### Work instructions
Lines holding the word "microphone" are the ones to copy from the data below.

##### Input data

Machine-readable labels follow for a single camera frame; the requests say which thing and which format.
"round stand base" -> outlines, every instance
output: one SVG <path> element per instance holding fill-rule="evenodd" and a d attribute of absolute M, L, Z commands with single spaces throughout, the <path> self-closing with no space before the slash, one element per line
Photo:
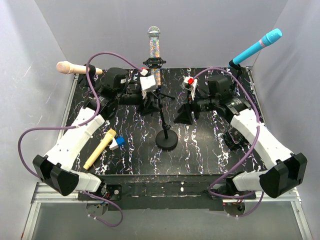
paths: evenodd
<path fill-rule="evenodd" d="M 178 144 L 178 135 L 170 129 L 167 132 L 167 139 L 165 138 L 165 132 L 163 130 L 158 132 L 155 137 L 155 144 L 163 150 L 172 150 Z"/>

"white wall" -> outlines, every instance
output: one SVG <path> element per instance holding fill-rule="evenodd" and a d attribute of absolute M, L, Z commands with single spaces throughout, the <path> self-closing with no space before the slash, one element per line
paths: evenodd
<path fill-rule="evenodd" d="M 37 179 L 18 156 L 21 133 L 36 126 L 60 126 L 71 79 L 55 70 L 65 57 L 33 0 L 0 1 L 0 239 L 20 239 Z M 33 132 L 22 142 L 32 169 L 57 132 Z"/>
<path fill-rule="evenodd" d="M 150 56 L 148 28 L 161 31 L 166 68 L 227 66 L 271 31 L 288 0 L 35 0 L 70 62 L 85 64 L 102 51 L 135 64 Z M 256 55 L 243 62 L 252 66 Z M 99 68 L 128 65 L 114 57 Z"/>
<path fill-rule="evenodd" d="M 307 157 L 298 191 L 312 236 L 320 239 L 320 1 L 289 0 L 274 27 L 283 37 L 261 51 L 253 79 L 271 132 Z"/>

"microphone clip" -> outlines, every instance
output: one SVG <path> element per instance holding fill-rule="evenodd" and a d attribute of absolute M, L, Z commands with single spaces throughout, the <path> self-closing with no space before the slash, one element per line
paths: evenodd
<path fill-rule="evenodd" d="M 92 83 L 92 86 L 94 88 L 96 87 L 96 82 L 94 80 L 95 75 L 96 75 L 96 67 L 90 64 L 89 65 L 89 77 L 90 77 L 90 81 Z M 77 83 L 81 87 L 89 87 L 88 79 L 87 79 L 87 76 L 85 74 L 79 74 Z"/>
<path fill-rule="evenodd" d="M 231 68 L 234 68 L 235 70 L 237 70 L 236 72 L 236 79 L 239 80 L 239 77 L 242 75 L 242 67 L 240 66 L 240 64 L 235 64 L 233 60 L 231 60 L 229 62 L 229 66 Z M 234 91 L 236 89 L 236 86 L 237 86 L 237 83 L 236 82 L 233 82 L 233 86 L 232 86 L 232 91 Z"/>
<path fill-rule="evenodd" d="M 160 69 L 162 65 L 166 63 L 167 61 L 163 60 L 161 57 L 149 57 L 143 62 L 143 64 L 150 69 Z"/>

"small cube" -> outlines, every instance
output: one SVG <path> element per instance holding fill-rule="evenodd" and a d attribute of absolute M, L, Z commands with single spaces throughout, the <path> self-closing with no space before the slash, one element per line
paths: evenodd
<path fill-rule="evenodd" d="M 190 84 L 190 85 L 191 85 L 191 84 L 193 84 L 193 83 L 194 83 L 194 81 L 195 81 L 195 80 L 194 80 L 193 78 L 189 78 L 189 80 L 188 80 L 188 84 Z"/>
<path fill-rule="evenodd" d="M 117 140 L 113 138 L 111 144 L 109 145 L 110 150 L 111 151 L 116 150 L 118 147 L 119 146 L 118 146 Z"/>
<path fill-rule="evenodd" d="M 125 143 L 126 143 L 125 139 L 122 136 L 118 137 L 115 141 L 116 141 L 116 143 L 118 144 L 119 147 L 125 145 Z"/>

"glittery microphone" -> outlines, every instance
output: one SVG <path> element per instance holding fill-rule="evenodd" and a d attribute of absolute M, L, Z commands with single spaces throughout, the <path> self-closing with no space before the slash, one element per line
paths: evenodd
<path fill-rule="evenodd" d="M 160 29 L 156 26 L 151 26 L 148 29 L 148 35 L 150 39 L 150 58 L 160 58 L 160 50 L 159 50 Z M 161 85 L 160 69 L 152 68 L 151 74 L 154 75 L 157 85 L 158 86 Z"/>

##########

### Solution to this task
"microphone clip" -> outlines, every instance
"glittery microphone" -> outlines, every instance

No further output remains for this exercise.